ACTIVITY
Pull every line containing "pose" from the listing.

•••••

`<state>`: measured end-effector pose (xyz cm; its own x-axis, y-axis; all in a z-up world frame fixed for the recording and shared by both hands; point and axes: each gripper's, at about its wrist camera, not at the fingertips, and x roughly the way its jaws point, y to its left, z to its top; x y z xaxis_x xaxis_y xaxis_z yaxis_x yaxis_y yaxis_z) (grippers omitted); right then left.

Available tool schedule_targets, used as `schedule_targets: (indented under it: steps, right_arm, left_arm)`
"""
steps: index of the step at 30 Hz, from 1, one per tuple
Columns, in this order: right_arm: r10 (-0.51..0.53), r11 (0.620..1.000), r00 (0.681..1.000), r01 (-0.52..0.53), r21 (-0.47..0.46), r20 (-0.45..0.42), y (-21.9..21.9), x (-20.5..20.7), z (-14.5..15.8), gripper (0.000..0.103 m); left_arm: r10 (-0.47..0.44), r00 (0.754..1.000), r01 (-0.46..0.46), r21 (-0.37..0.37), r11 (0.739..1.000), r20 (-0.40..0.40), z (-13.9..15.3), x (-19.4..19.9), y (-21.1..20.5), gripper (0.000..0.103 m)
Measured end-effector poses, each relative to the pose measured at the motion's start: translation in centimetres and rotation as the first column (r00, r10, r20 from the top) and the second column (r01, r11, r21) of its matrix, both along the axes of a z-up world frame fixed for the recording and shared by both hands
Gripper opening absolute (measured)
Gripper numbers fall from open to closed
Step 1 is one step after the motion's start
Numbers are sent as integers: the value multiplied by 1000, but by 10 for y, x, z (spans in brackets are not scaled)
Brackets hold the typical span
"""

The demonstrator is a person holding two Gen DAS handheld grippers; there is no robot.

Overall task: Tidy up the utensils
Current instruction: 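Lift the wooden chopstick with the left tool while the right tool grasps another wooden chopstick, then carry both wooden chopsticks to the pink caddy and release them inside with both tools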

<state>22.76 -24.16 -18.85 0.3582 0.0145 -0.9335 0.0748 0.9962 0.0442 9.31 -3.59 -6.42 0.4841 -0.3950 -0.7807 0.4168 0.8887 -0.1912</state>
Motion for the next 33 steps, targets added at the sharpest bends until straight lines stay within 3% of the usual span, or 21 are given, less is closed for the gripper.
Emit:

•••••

TASK ANSWER
`<state>`: measured end-effector pose (xyz cm; its own x-axis, y-axis; all in a z-up world frame fixed for the recording and shared by both hands; point and axes: each gripper's, at about its wrist camera, not at the fingertips, and x roughly the way its jaws point, y to its left, z to its top; x y z xaxis_x xaxis_y xaxis_z yaxis_x yaxis_y yaxis_z) (grippers omitted); right then left.
Measured end-effector poses, each relative to the pose measured at the motion's start: translation in centimetres and rotation as the first column (r00, r10, r20 from the top) and the second column (r01, r11, r21) of its matrix, both along the axes of a z-up world frame fixed for the recording and shared by both hands

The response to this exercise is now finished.